In summary, the findings of this study not only reveal the propagation and interaction mechanisms of hydraulic fractures in multi-well fracturing, but also provide valuable reference for the optimization of fracturing technology in field production. However, the two-dimensional models still have an inevitable defect, that is, the hydraulic fractures are forced to expand in the selected section, which fails to represent the three-dimensional expansion patterns.

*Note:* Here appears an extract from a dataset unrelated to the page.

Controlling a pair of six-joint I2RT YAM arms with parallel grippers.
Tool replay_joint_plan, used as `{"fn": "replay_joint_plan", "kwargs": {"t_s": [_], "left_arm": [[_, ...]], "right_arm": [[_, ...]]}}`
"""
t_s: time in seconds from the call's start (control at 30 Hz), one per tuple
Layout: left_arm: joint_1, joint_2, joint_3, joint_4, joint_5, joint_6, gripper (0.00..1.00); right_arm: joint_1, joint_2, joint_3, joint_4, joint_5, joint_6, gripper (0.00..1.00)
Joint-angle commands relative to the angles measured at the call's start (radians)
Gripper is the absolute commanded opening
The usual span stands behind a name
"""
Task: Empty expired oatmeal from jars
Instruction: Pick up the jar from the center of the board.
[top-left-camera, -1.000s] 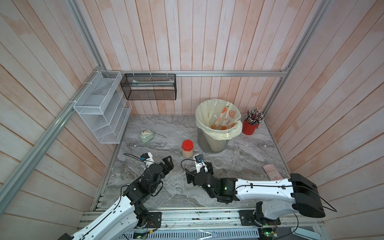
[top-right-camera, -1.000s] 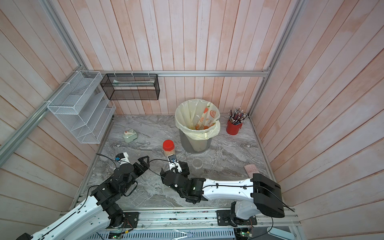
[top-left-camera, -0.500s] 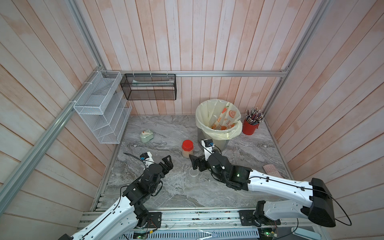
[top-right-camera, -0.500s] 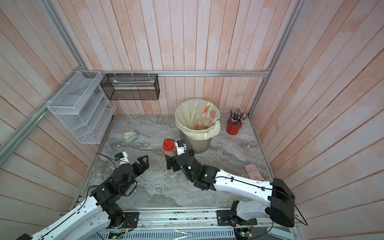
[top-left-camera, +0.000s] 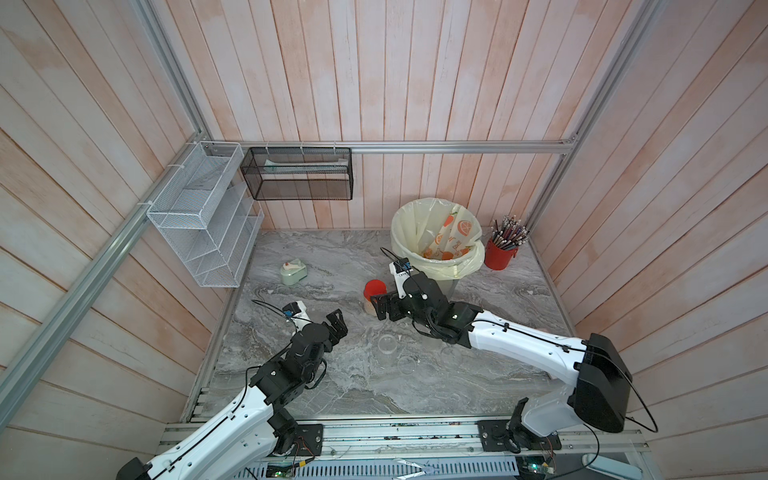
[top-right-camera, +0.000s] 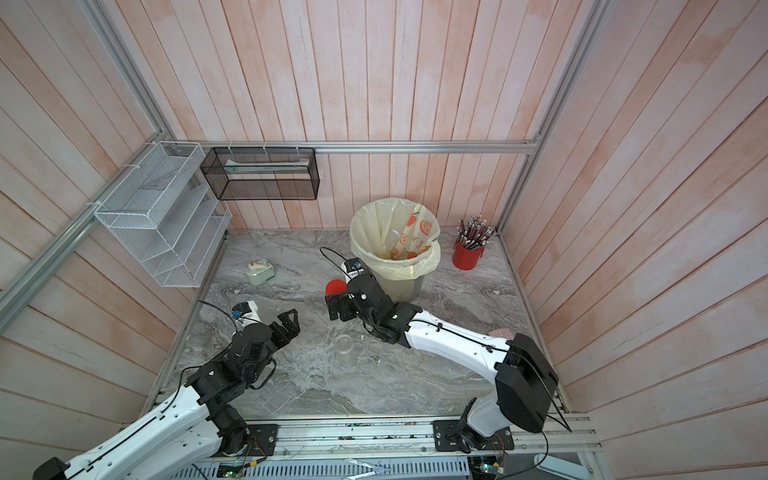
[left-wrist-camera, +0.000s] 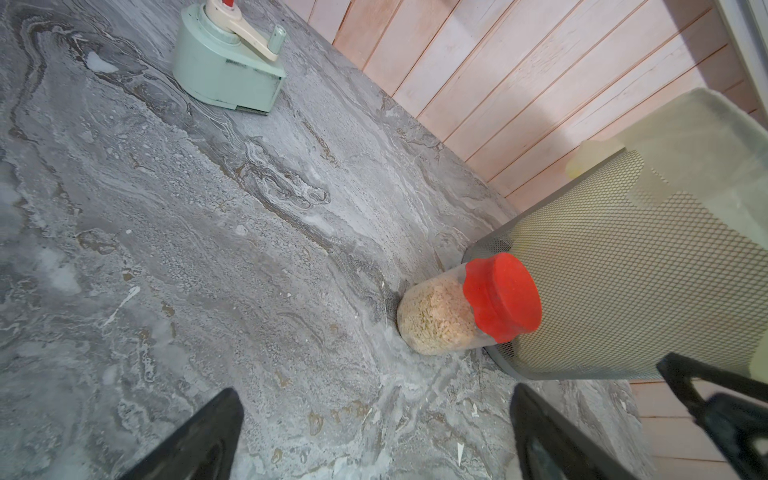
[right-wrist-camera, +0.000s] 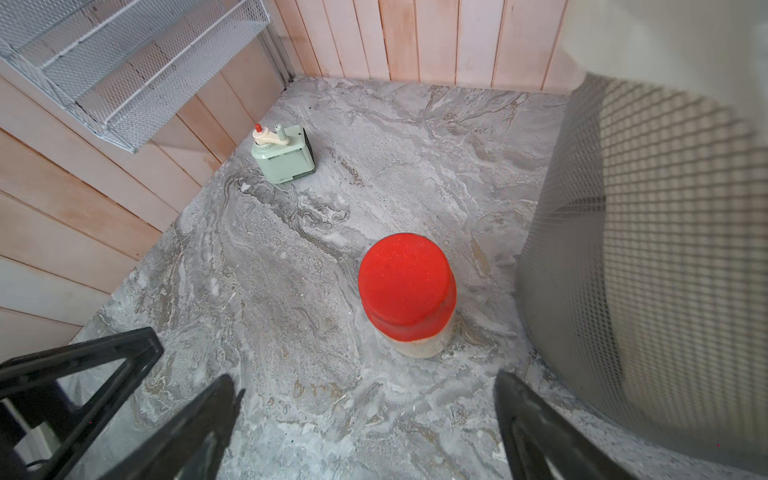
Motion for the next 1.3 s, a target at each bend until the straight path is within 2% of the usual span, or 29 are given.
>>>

Further works associated with the two-dimensional and three-dimensional multi-well fracturing simulations, such as the interaction between hydraulic and natural fractures, the temperature effect of fracturing fluid, and the proppant migration, should be involved in future research.

Author Contributions

Conceptualization, L.Z. and J.Z.; methodology, S.W.; software, J.Z.; validation, S.W. and Z.H.; investigation, S.W.; resources, L.Z.; data curation, Z.H.; writing—original draft preparation, S.W.; writing—review and editing, J.Z.; visualization, S.W.; supervision, L.Z. All authors have read and agreed to the published version of the manuscript.

Funding

This research was funded by the National Natural Science Foundation of China (Grant Nos. 41672321, 41972287, 41572312), China Postdoctoral Science Foundation (Grant Nos. 2018M630204, 2019T120133) and National Key Research and Development Program (Grant No.2018YFB1501801).

Conflicts of Interest

The authors declare no conflict of interest.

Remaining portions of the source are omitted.